Option #1 (doesn't solve the page orientation problem):
The only page layout option that you can define through styles is the pageBreakBefore which will add a page break before a certain style
Option #2 (seems elegant but hasn't been tested):
Recently the custom writer has been added that allows for a custom lua script, where you should be able to define how certain Pandoc blocks will be written into the output file ... meaning you could potentially define section breaks and page layout for a specific block inserting the sectPr tag into the document. I haven't tried this out but it would be worth investigating. On pandoc github you can check out a sample lua script file for custom html output.
However, this means, you have to have lua installed, learn the language, and it is up to you if you think its worth the time investment.
Optin #3 (a couple of clicks in Word might just do):
As you will probably spend quite some time setting up how to insert sections and what would be the right size, margins, and figuring how to fit the table to such a layout ... I recommend that you use pandoc to put write your document.docx, that you open in Word, and do the layout by hand:
select the table you want on the landscape page
go to Layout > Margins
> select Apply to: Selected text
> choose Page Setup > select Landscape
Now a new section with a landscape orientation should surround your table.
What you would anyway also probably want to do is styling the table and table caption a little (font-size,...), to achieve the best result (all text styling can be already applied with pandoc where --reference-docx comes handy).
Option #4 (in situation when you can just use pdf instead of docx):
As far as I could figure out is that with pandoc does a good job with tables in md -> docx (alignment, style, ... ), in tex -> docx it had some trouble sometimes. However if your option allows for a pdf output latex will be your greatest friend. For example your problem is solved as easily as just using
\usepackage{pdflscape}
and adding this around your table
\begin{landscape}
...
\end{landscape}
This are the options that I could think of so far.
I would always recommend using the pdf format for reports, as you can style it to your liking with latex and the layout will stay the way you want it to be.

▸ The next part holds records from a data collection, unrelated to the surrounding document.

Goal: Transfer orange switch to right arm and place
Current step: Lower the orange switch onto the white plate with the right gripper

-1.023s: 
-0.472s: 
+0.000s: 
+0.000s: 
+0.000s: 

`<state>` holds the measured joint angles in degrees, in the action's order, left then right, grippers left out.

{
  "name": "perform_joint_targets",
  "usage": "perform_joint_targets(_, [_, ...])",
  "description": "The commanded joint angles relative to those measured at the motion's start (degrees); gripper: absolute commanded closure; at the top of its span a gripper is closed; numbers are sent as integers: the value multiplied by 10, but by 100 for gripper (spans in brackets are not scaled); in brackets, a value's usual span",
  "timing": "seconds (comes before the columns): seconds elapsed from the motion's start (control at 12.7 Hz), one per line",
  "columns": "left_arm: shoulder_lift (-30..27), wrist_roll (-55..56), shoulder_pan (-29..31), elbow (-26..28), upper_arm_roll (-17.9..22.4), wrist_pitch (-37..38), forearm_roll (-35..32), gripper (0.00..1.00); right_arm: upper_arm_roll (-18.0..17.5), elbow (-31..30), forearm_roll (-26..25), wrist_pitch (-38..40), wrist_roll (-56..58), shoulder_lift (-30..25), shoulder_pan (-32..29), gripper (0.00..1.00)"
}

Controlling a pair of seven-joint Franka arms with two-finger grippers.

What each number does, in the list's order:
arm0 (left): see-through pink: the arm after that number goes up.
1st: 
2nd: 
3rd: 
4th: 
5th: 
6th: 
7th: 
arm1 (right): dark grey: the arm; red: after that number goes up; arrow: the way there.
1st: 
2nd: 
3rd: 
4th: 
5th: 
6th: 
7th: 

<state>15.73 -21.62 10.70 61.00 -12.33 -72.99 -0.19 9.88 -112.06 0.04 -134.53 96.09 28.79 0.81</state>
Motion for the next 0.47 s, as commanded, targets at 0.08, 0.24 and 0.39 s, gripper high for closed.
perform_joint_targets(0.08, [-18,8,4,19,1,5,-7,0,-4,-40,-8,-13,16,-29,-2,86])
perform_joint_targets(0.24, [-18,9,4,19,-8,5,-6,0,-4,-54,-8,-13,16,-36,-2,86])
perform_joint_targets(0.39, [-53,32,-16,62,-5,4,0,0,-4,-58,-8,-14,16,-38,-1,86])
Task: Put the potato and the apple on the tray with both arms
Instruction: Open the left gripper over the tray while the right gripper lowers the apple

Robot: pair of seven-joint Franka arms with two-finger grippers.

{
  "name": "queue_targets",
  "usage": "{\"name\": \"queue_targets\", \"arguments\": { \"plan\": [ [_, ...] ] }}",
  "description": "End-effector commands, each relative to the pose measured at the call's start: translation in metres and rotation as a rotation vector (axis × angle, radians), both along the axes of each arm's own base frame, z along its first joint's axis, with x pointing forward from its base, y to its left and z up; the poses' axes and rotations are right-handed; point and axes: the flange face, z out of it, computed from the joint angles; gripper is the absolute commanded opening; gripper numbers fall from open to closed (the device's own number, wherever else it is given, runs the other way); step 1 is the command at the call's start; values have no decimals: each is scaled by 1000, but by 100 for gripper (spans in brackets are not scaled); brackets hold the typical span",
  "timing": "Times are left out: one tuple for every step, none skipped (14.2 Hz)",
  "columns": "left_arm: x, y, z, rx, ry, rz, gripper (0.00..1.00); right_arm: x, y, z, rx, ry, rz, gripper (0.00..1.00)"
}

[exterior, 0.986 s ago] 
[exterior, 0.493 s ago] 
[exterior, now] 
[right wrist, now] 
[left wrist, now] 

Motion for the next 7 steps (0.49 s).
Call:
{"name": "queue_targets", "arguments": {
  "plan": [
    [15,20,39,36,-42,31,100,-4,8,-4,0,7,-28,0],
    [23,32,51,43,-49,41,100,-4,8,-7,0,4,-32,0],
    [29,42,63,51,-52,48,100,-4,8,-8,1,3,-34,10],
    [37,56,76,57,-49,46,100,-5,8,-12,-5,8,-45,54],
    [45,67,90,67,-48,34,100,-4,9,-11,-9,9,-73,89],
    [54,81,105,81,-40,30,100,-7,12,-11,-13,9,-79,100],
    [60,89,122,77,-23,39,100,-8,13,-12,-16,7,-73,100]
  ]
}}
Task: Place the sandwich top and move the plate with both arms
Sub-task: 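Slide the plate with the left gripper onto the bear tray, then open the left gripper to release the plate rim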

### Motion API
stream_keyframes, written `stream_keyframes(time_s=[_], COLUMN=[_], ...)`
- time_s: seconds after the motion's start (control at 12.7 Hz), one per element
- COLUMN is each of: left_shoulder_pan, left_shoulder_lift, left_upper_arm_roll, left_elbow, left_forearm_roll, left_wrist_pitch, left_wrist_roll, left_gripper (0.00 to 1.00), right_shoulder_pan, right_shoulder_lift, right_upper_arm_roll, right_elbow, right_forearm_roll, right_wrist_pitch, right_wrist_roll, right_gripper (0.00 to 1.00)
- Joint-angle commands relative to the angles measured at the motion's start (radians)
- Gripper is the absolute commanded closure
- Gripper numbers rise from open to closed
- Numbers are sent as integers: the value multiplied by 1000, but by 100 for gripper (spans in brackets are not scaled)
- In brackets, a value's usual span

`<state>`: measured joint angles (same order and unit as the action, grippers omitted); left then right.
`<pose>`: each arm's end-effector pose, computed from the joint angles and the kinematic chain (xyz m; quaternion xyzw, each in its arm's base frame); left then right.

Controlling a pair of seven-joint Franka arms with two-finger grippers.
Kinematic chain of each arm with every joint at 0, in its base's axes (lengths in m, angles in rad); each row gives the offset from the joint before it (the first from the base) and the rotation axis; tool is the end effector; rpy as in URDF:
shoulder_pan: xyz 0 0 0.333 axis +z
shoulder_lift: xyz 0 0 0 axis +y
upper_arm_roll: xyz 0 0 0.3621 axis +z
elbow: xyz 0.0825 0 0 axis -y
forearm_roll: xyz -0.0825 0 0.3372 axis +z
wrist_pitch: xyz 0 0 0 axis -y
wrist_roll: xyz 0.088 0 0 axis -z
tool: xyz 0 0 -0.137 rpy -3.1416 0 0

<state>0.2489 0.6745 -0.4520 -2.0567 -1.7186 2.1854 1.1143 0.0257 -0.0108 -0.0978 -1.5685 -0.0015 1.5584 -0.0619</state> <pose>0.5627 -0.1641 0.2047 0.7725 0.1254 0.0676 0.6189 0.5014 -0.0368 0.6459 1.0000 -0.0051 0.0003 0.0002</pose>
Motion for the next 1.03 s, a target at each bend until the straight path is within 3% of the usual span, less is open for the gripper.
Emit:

However, I also know that for various reasons word documents are still the main way of reviewing manuscripts in many fields ... so i would most likely just go with my suggested option 3, mostly cause it is a lazy and quick solution and because I usually don't have many documents with tons of giant tables with awkward placement and styling.
Good luck ;-)
Based on Taleb's answer here and some officer package functions, I created a little gist that one can use like this:
---
title: "Example"
author: "Dan Chaltiel"
output:
word_document:
pandoc_args:
'--lua-filter=page-break.lua'
---
I'm in portrait
\endLandscape
I'm in landscape
\endPortrait
I'm in portrait again
With page-breaks.lua being the file hosted here: https://gist.github.com/DanChaltiel/e7505e62341093cfdc489265963b6c8f
This is far from perfect (for instance it won't work without the last portrait section), but it is quite useful sometimes.